Russian troops have encircled the Ukrainian port city of Mariupol, as confirmed by the U.K.’s Ministry of Defence.

Although there have been recurring attacks from Russian forces, a strategic city on the Azov Sea still remains under Ukraine’s control, officials said. 

The city’s “civilian infrastructure has been subjected to intense Russian strikes,” the ministry said in a tweet.

In an update posted to Facebook on Friday morning, the General Staff of the Armed Forces of Ukraine said that, “having a significant advantage in technique, the enemy surrounded Mariupol.” 

As Russian forces have advanced, there have been reports of residents being cut off from water, power and food supply in the city, according to Reuters

Russian forces occupy nuclear power plant in Ukraine after shelling

Russian military forces have occupied Europe’s largest nuclear power plant in Ukraine after a night of heavy shelling, the State Inspectorate for Nuclear Regulation has confirmed.

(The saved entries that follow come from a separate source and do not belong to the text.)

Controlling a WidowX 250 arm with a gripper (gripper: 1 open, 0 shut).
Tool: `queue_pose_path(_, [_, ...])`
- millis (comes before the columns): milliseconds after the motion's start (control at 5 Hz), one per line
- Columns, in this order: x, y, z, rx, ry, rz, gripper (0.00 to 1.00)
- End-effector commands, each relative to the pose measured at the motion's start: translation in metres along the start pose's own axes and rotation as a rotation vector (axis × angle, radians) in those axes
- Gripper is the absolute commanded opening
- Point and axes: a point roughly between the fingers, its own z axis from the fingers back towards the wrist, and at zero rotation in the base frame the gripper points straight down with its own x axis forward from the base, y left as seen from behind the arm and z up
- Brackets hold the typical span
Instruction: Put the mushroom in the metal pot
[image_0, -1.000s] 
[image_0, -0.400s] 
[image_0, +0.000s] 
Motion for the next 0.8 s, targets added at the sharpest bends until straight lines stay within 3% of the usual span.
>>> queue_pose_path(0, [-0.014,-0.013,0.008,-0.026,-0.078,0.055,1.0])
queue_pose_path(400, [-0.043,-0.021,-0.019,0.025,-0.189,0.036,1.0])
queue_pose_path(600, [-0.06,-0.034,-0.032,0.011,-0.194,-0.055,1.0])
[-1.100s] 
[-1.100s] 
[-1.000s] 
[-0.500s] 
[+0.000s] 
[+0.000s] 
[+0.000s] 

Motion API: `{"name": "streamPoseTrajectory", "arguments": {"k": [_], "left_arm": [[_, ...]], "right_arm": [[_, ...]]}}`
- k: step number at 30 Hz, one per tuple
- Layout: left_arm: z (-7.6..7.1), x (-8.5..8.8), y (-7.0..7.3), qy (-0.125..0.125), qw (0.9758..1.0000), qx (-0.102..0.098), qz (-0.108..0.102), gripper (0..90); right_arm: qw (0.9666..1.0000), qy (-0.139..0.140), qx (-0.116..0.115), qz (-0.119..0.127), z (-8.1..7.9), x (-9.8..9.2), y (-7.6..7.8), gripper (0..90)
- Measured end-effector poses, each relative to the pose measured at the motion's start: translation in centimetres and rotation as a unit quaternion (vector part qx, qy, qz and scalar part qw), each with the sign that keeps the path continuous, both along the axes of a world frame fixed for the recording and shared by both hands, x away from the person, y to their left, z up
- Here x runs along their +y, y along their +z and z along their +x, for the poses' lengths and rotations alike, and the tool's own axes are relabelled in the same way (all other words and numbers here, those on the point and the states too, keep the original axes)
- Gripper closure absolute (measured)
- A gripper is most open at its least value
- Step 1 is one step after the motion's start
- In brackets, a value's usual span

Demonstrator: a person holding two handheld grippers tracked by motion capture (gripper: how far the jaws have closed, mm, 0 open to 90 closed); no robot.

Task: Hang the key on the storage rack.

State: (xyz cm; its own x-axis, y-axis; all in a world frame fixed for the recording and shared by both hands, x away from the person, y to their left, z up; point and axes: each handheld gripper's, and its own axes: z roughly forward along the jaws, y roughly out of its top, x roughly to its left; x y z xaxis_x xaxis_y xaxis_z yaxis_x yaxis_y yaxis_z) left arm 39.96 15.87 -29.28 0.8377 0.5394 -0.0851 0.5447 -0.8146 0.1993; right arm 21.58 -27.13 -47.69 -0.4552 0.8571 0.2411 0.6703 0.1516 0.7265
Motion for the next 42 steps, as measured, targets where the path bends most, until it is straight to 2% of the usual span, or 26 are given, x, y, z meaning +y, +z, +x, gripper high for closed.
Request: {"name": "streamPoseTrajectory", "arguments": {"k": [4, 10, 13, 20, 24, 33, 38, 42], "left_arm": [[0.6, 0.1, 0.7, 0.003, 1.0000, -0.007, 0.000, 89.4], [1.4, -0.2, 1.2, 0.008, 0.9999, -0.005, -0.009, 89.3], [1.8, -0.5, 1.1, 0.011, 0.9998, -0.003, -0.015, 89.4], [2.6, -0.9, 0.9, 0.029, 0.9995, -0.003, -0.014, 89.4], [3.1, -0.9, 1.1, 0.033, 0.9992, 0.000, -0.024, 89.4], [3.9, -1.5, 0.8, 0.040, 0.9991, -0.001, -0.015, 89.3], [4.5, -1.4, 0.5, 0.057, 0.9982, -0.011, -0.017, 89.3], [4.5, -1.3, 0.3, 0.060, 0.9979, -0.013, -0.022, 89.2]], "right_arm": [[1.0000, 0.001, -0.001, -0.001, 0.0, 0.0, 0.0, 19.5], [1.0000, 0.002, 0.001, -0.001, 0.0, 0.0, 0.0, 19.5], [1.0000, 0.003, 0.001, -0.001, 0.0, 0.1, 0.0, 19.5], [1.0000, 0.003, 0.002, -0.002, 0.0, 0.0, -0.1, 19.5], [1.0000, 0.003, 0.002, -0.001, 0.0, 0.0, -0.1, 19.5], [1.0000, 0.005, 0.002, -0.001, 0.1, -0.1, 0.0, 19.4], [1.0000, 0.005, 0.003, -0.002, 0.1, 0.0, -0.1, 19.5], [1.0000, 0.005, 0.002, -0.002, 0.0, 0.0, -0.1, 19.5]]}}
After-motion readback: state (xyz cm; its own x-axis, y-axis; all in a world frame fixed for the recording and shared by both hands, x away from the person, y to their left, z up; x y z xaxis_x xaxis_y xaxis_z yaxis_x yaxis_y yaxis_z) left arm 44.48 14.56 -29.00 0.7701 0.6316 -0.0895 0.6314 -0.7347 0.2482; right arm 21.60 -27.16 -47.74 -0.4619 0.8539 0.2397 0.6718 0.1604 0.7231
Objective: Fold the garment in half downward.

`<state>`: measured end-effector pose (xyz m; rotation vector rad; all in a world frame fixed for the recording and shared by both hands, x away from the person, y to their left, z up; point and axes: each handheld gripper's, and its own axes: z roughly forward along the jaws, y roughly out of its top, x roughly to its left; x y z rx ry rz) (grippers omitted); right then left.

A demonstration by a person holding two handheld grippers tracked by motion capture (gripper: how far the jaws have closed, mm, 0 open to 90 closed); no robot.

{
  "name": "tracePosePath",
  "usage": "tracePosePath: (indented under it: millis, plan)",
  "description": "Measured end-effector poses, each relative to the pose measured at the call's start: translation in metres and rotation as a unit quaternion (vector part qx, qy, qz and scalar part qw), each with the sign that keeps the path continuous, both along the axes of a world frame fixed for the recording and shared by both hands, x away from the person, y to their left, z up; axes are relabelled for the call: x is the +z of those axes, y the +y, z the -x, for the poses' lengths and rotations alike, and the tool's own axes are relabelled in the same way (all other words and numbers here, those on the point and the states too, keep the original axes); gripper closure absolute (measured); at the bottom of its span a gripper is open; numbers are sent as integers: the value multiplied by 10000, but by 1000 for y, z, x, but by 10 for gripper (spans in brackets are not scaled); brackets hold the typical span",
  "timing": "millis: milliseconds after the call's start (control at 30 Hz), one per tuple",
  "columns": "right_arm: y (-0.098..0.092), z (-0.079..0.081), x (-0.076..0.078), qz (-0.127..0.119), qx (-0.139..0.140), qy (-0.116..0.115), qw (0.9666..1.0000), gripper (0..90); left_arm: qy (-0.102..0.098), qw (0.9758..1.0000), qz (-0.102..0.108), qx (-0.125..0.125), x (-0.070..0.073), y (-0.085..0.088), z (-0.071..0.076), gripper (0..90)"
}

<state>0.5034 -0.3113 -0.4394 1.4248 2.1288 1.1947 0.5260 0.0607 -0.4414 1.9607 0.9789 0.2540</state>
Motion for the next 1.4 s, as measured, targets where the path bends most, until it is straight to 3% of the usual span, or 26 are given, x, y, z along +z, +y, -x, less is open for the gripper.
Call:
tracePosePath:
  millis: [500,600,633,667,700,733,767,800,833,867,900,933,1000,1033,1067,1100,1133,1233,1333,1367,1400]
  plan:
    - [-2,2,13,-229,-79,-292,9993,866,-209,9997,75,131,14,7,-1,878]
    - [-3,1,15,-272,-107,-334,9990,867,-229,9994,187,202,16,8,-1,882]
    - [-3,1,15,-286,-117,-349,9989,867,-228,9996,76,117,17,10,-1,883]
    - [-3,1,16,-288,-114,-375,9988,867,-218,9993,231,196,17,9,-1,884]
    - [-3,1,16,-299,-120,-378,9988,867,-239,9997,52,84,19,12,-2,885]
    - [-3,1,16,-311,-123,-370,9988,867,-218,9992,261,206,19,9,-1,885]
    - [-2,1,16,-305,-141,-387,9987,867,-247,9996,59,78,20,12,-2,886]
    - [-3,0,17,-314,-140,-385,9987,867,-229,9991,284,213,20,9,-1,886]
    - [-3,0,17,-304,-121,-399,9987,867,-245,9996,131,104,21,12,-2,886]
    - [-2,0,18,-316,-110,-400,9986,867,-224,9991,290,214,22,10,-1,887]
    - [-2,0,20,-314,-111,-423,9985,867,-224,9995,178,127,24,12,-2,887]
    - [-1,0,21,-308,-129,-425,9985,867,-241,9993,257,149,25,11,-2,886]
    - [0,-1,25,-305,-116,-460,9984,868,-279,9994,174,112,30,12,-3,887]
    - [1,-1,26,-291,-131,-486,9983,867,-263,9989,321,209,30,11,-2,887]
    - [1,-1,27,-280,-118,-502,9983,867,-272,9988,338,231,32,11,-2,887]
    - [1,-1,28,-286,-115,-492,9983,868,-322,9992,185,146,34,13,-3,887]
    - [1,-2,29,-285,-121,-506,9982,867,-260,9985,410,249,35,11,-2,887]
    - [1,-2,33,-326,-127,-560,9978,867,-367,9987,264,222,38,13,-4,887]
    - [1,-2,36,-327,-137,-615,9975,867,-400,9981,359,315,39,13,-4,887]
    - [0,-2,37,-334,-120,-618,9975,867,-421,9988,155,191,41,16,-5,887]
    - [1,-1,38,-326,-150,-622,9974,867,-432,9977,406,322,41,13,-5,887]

The Zaporizhzhia Nuclear Power Plant remained intact, and though there was damage to the reactor compartment of one unit, it did not affect the unit’s safety, the state inspectorate said on Facebook, according to an NBC News translation. 

A fire broke out at a training facility at the plant after Russian shelling earlier Friday, sparking concerns that an explosion at the facility could be worse than the 1986 Chernobyl disaster. It was later extinguished. 

The plant’s personnel are monitoring the condition of the units, and no changes in radiation status have been recorded, the state office said.